DIRECTIONS: With the line containing "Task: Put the" as the start and the line containing "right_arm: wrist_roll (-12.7" as the end, transcribe that span of the entries below exactly, including both.

(Beginning of DATA PROVIDED)

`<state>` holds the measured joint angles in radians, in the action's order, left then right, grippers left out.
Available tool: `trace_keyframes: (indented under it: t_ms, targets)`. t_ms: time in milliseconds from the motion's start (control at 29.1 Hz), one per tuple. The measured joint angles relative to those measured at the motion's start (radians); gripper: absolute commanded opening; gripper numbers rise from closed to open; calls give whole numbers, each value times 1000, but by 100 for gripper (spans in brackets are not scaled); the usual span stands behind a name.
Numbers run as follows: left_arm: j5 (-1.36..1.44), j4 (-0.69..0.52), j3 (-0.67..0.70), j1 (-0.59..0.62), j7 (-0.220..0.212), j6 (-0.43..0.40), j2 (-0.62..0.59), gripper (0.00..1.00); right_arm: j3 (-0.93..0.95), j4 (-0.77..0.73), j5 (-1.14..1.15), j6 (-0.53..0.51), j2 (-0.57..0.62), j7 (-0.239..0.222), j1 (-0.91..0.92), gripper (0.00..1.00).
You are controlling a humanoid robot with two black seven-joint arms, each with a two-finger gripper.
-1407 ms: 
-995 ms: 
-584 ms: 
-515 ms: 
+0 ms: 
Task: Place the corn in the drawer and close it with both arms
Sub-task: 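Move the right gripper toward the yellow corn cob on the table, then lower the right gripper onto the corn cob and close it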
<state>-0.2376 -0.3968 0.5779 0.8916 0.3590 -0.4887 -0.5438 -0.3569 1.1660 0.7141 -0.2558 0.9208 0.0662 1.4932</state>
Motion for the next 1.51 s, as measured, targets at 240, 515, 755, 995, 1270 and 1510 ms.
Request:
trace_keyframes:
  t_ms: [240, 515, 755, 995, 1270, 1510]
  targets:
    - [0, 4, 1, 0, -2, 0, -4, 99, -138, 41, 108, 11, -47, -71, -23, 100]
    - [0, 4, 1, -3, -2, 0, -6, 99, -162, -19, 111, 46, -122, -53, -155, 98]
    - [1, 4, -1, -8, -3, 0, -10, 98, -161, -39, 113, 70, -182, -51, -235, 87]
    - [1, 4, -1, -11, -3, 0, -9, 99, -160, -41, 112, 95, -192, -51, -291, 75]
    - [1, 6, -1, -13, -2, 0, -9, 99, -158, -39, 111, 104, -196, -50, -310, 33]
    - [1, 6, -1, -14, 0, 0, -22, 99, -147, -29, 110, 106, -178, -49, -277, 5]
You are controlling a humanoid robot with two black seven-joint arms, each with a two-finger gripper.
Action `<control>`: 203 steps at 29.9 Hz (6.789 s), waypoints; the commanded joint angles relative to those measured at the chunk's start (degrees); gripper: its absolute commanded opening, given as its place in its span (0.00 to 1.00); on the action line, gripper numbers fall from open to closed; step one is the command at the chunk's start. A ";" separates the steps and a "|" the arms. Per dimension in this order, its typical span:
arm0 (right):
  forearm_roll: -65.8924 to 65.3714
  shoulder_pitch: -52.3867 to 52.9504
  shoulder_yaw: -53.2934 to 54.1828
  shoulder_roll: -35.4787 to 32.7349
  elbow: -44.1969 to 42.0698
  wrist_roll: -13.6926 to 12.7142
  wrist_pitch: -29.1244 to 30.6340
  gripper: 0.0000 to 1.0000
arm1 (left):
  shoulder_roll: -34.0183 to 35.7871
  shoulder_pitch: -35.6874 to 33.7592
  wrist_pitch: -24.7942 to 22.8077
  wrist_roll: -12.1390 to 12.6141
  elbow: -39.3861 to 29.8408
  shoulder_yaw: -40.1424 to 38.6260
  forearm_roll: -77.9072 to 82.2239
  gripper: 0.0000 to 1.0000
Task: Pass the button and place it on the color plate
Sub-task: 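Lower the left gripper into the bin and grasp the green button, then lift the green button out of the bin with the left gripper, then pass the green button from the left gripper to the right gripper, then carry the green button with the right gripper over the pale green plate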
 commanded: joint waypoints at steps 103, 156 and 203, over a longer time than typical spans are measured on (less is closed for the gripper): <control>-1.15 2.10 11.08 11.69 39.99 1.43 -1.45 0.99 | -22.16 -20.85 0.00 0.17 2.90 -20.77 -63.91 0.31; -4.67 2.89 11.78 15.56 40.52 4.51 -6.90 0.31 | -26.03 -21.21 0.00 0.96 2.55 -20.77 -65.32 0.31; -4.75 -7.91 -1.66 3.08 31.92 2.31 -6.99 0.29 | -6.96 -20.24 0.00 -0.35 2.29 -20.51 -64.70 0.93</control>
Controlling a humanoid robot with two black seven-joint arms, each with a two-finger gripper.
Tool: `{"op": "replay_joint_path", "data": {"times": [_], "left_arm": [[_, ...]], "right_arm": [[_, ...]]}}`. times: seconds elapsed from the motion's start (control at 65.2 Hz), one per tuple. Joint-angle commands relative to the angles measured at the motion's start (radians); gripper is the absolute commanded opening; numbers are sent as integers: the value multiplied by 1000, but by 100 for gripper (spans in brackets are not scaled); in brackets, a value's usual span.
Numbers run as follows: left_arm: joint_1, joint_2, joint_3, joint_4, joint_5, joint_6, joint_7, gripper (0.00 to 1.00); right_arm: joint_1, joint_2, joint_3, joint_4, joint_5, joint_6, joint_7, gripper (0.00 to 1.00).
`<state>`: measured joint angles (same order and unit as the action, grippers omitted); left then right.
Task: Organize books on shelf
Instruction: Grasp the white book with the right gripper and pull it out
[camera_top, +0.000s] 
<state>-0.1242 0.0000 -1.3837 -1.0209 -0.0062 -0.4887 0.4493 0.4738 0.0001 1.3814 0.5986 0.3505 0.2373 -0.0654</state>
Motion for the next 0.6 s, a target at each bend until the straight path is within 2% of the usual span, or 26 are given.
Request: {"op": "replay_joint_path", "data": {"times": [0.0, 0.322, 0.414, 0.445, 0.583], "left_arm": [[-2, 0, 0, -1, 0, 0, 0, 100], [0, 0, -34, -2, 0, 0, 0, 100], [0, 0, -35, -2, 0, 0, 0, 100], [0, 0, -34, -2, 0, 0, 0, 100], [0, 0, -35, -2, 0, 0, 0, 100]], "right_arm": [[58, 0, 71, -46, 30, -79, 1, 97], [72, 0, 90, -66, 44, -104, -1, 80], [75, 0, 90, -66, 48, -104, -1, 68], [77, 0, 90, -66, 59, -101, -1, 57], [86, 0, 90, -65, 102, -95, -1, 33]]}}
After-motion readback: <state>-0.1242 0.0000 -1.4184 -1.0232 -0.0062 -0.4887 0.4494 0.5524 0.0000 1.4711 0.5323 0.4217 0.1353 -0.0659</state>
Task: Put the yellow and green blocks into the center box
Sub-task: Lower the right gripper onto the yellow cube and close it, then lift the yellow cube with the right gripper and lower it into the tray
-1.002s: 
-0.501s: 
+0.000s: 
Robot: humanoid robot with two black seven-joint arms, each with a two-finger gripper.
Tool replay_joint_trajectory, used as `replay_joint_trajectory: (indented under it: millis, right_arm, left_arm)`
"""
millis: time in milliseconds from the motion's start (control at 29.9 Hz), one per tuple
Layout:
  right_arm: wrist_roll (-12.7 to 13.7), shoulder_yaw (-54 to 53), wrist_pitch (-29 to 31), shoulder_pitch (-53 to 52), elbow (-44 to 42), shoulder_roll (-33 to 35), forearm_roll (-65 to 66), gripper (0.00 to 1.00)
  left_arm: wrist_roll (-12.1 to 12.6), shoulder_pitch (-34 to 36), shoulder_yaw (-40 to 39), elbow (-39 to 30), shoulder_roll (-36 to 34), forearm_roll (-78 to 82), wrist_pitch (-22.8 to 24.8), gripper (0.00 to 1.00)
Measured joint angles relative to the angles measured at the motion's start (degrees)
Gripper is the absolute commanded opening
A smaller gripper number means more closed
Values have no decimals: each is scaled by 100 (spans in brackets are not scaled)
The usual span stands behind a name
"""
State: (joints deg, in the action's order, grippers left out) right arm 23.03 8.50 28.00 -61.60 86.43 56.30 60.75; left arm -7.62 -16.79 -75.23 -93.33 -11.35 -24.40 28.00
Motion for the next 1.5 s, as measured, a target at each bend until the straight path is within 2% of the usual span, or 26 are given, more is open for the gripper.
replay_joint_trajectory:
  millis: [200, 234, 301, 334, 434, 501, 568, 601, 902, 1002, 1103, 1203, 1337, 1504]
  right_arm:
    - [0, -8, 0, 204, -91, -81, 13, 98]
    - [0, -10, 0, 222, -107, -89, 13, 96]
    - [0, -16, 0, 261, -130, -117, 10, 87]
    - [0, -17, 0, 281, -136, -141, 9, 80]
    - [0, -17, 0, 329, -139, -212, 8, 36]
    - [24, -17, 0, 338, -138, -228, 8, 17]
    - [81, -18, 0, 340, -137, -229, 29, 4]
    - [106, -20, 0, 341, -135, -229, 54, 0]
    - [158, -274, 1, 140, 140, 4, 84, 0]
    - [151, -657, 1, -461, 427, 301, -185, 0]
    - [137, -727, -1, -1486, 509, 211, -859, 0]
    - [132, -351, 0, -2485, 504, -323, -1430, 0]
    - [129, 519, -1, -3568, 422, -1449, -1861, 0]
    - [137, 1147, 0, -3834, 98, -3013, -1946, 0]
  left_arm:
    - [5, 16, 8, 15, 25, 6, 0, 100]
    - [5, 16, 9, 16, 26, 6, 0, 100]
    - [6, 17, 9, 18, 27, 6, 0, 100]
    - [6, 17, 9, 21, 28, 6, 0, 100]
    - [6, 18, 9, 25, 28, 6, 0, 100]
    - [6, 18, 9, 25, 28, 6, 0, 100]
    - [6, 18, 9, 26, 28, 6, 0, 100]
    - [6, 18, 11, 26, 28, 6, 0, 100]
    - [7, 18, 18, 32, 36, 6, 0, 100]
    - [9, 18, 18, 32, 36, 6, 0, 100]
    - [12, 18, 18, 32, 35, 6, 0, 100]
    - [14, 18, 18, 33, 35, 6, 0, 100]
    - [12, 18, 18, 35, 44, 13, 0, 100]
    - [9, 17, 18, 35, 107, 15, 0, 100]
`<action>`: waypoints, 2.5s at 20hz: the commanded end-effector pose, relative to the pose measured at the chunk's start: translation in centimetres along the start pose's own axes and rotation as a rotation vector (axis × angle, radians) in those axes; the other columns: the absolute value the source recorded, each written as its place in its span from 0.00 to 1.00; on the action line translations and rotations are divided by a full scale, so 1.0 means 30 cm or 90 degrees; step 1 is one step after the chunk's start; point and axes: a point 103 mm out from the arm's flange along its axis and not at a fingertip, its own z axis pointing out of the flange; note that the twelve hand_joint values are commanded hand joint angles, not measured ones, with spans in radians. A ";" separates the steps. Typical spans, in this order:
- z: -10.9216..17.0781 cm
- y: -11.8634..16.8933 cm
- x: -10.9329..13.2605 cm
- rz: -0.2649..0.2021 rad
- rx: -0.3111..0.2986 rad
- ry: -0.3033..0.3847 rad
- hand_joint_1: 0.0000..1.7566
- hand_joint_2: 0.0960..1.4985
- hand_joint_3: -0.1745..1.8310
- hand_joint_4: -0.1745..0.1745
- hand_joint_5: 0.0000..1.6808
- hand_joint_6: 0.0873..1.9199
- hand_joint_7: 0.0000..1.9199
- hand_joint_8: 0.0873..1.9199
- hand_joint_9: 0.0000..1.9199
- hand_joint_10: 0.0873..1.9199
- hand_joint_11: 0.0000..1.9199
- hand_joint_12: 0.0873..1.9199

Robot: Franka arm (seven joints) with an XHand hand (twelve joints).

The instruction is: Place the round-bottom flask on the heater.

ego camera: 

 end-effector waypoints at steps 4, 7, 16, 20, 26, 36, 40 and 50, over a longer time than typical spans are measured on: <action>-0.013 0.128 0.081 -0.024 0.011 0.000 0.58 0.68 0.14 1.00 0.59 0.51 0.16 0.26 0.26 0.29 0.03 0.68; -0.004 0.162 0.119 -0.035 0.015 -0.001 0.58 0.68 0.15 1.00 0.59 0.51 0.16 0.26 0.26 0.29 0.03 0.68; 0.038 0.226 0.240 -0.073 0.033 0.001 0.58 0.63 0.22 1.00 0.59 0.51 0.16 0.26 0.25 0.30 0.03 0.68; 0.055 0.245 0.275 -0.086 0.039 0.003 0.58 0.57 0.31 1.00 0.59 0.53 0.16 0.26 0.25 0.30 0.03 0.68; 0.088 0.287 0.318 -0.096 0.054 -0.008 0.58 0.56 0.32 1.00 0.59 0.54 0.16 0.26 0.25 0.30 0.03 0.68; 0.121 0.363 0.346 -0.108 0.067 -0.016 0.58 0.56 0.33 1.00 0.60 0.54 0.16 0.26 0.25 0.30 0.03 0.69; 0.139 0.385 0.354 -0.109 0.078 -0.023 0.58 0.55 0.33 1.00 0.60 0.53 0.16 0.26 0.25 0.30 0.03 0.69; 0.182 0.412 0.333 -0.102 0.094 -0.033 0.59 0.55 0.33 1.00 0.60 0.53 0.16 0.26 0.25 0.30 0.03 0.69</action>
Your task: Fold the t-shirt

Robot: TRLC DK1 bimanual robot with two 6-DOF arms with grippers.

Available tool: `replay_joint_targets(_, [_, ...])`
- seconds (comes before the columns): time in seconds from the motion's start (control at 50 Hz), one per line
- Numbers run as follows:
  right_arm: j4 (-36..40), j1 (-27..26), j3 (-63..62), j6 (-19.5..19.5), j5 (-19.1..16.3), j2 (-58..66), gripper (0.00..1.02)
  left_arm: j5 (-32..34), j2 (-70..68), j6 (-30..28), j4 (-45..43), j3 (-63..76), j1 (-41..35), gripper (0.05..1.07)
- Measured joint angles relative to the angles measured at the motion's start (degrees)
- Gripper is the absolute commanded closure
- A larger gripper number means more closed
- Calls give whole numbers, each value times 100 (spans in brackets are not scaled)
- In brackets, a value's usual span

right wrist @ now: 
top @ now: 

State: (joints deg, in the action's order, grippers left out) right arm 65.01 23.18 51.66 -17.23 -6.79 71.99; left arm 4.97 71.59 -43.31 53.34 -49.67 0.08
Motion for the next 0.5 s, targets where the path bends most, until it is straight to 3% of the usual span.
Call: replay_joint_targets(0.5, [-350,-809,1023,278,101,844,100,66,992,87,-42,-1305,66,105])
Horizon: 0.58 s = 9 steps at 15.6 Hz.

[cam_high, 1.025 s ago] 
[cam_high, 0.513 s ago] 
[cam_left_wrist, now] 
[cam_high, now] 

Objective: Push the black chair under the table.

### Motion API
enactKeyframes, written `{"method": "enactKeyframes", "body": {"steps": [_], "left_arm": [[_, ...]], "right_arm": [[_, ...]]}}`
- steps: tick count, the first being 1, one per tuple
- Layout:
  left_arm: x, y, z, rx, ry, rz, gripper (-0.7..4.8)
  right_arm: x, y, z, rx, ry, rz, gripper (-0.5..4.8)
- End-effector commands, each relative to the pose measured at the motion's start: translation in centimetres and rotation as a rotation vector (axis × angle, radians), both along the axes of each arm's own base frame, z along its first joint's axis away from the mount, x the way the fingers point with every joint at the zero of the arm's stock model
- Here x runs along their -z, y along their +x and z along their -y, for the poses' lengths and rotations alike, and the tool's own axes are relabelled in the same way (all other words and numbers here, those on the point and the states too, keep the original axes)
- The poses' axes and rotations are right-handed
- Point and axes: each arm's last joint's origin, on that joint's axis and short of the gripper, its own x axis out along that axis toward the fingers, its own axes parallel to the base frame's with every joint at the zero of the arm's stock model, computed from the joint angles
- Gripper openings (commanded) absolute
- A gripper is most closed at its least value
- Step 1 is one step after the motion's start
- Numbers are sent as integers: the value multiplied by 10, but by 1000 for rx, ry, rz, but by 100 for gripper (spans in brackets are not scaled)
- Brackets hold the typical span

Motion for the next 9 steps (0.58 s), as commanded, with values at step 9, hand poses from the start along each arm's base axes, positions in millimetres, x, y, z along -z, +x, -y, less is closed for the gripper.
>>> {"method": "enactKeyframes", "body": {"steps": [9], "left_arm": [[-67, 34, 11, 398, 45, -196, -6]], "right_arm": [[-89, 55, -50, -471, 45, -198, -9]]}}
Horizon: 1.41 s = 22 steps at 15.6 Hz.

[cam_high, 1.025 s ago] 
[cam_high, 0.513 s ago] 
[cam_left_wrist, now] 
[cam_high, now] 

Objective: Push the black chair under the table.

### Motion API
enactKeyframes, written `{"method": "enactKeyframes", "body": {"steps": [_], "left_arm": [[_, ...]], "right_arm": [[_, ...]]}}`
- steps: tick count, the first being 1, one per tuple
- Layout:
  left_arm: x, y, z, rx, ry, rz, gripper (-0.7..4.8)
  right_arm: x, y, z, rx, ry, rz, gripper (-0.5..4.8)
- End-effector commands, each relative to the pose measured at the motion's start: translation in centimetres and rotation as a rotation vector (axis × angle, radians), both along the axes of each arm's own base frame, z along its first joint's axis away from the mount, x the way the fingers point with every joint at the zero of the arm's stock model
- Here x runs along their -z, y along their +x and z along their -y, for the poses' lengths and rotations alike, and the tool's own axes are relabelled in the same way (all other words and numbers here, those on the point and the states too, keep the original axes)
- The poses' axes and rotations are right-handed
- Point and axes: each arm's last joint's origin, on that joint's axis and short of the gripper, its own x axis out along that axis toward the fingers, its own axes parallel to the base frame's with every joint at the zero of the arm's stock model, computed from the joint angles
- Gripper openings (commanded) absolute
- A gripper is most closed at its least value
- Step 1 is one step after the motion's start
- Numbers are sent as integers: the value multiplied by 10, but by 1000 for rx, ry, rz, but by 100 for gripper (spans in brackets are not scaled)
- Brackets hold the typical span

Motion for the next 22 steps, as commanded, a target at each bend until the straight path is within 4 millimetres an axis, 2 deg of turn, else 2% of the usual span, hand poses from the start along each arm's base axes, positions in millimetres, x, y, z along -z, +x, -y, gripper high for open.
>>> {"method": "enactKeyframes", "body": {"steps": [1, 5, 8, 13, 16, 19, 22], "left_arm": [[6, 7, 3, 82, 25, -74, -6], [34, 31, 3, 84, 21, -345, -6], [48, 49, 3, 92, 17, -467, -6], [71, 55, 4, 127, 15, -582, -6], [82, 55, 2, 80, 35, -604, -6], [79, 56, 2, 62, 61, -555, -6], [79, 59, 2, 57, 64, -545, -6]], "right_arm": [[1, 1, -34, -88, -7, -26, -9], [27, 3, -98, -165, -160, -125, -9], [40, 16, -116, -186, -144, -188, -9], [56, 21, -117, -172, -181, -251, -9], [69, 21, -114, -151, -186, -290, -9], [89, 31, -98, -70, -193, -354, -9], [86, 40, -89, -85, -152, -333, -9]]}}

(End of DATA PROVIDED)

WRITTEN RESPONSE:
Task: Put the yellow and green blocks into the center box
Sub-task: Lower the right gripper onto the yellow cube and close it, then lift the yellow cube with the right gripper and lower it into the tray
-1.002s: 
-0.501s: 
+0.000s: 
Robot: humanoid robot with two black seven-joint arms, each with a two-finger gripper.
Tool replay_joint_trajectory, used as `replay_joint_trajectory: (indented under it: millis, right_arm, left_arm)`
"""
millis: time in milliseconds from the motion's start (control at 29.9 Hz), one per tuple
Layout:
  right_arm: wrist_roll (-12.7 to 13.7), shoulder_yaw (-54 to 53), wrist_pitch (-29 to 31), shoulder_pitch (-53 to 52), elbow (-44 to 42), shoulder_roll (-33 to 35), forearm_roll (-65 to 66), gripper (0.00 to 1.00)

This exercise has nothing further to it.